• _What is expected_
In the material below, find every line containing the string "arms" and return it.

• _Supplied data_
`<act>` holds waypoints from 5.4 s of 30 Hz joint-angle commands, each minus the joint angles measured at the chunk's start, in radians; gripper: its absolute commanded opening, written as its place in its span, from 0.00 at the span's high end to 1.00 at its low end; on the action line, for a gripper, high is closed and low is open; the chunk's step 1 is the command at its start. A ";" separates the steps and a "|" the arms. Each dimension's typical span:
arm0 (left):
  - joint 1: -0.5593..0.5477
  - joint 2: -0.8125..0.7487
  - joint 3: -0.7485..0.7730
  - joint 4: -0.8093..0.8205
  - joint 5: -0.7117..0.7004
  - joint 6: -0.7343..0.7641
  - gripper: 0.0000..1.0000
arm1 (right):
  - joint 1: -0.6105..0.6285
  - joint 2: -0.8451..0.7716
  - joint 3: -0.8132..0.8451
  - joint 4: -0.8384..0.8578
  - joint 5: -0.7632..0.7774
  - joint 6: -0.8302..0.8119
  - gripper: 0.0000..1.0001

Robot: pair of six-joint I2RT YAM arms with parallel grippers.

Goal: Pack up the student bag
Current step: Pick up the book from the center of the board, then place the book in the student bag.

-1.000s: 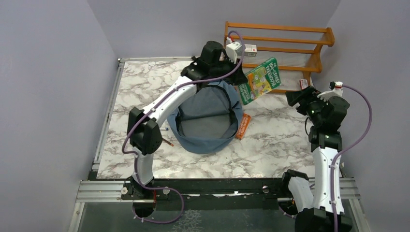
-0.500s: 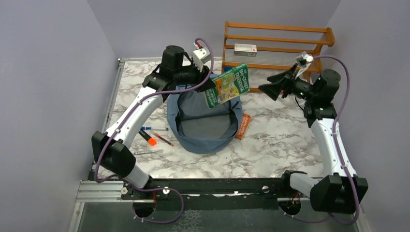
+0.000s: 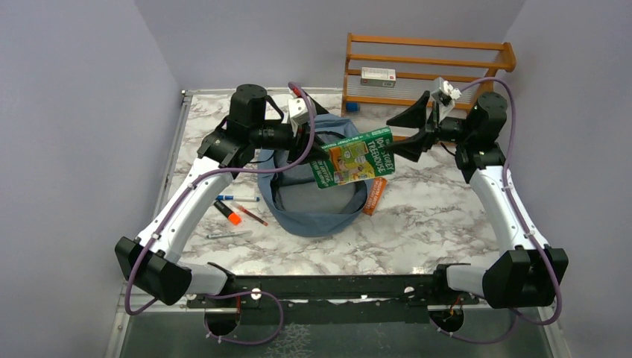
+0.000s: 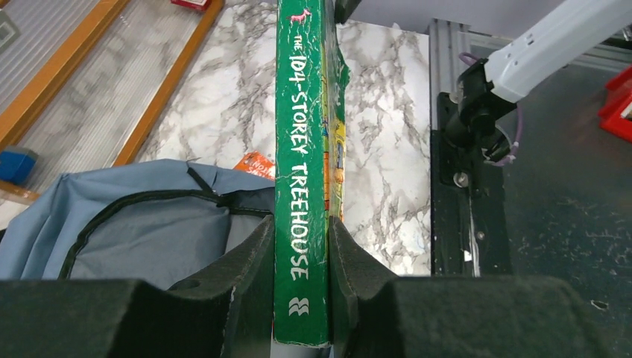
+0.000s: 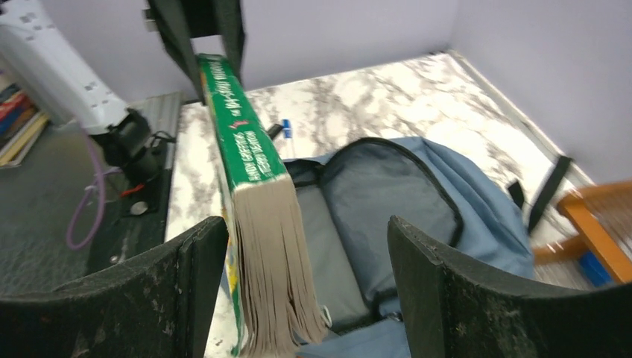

• _Solution to the exercise_
`<act>` holds waypoints from 5.4 s of 30 Hz joint-angle commands, each minus the joint angles measured at the chunk's start, in radians; gripper: its absolute commanded opening, written as its place in its span, from 0.00 at the span's high end to 1.00 at its low end; on the action line, for a gripper, high is closed and low is open; the chunk's step 1 is the command at its start. A ";" separates the steps and a "|" the arms. Each dimension's typical span:
Robot: pair of six-joint I2RT YAM arms with parallel grippers.

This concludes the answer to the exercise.